Required action: Retype each line below without a single alteration.

[Data records]
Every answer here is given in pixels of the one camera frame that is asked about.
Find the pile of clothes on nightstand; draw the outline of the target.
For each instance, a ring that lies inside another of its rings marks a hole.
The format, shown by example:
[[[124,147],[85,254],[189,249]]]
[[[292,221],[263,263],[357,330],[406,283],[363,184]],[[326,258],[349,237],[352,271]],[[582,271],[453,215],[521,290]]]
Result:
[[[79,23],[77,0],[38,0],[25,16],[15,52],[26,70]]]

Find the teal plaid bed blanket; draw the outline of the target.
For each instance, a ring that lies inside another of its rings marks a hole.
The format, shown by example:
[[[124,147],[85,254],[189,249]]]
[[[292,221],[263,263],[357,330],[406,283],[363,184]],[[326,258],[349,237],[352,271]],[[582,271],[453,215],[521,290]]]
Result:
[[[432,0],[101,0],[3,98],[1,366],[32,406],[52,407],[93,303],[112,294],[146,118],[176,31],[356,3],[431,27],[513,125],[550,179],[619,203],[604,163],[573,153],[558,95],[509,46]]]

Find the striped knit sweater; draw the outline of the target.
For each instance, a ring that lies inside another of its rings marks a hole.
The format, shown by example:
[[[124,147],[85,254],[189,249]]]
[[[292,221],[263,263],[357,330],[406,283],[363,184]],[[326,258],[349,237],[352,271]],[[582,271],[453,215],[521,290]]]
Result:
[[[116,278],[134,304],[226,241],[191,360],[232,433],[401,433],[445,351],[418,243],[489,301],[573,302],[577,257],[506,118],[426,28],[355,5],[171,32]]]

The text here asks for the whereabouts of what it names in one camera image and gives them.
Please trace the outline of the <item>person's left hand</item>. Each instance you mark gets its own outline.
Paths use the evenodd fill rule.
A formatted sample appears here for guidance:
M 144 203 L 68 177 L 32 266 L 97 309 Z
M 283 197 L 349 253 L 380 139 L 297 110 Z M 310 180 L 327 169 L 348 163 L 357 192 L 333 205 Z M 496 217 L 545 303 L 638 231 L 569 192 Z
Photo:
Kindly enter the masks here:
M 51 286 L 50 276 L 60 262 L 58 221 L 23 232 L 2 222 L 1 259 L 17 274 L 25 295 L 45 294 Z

Result of this exercise:
Every answer here is given in pixels of the one camera frame that is asked about.
Find the pile of clothes on nightstand; draw the outline of the target.
For each instance, a ring that lies inside another of its rings marks a hole.
The format, shown by example:
[[[124,147],[85,254],[189,249]]]
[[[292,221],[263,263],[357,330],[406,283],[363,184]],[[326,258],[349,237],[352,271]],[[582,271],[453,215],[521,290]]]
Result:
[[[79,23],[77,0],[38,0],[25,16],[15,52],[26,70]]]

Find the teal plaid bed blanket; draw the outline of the target.
For each instance, a ring that lies inside another of its rings marks a hole.
The format, shown by example:
[[[124,147],[85,254],[189,249]]]
[[[292,221],[263,263],[357,330],[406,283],[363,184]],[[326,258],[349,237],[352,271]],[[582,271],[453,215],[521,290]]]
Result:
[[[432,0],[101,0],[3,98],[1,366],[32,406],[52,407],[93,303],[112,294],[146,118],[176,31],[356,3],[431,27],[513,125],[550,179],[619,203],[604,163],[573,153],[558,95],[509,46]]]

Find the striped knit sweater; draw the outline of the target.
For each instance, a ring that lies inside another of its rings marks a hole.
The format, shown by example:
[[[124,147],[85,254],[189,249]]]
[[[292,221],[263,263],[357,330],[406,283],[363,184]],[[326,258],[349,237],[352,271]],[[582,271],[453,215],[521,290]]]
Result:
[[[116,278],[134,304],[226,241],[191,360],[232,433],[401,433],[445,351],[418,243],[489,301],[573,302],[577,257],[506,118],[426,28],[355,5],[171,32]]]

The text here asks for the whereabouts of what it names in one camera image and gives them.
Please trace the outline of the <item>person's left hand</item>. Each instance you mark gets its own outline.
Paths use the evenodd fill rule.
A formatted sample appears here for guidance:
M 144 203 L 68 177 L 32 266 L 97 309 Z
M 283 197 L 349 253 L 380 139 L 297 110 Z M 310 180 L 327 169 L 348 163 L 357 192 L 333 205 Z M 496 217 L 545 303 L 638 231 L 569 192 Z
Photo:
Kindly enter the masks here:
M 51 286 L 50 276 L 60 262 L 58 221 L 23 232 L 2 222 L 1 259 L 17 274 L 25 295 L 45 294 Z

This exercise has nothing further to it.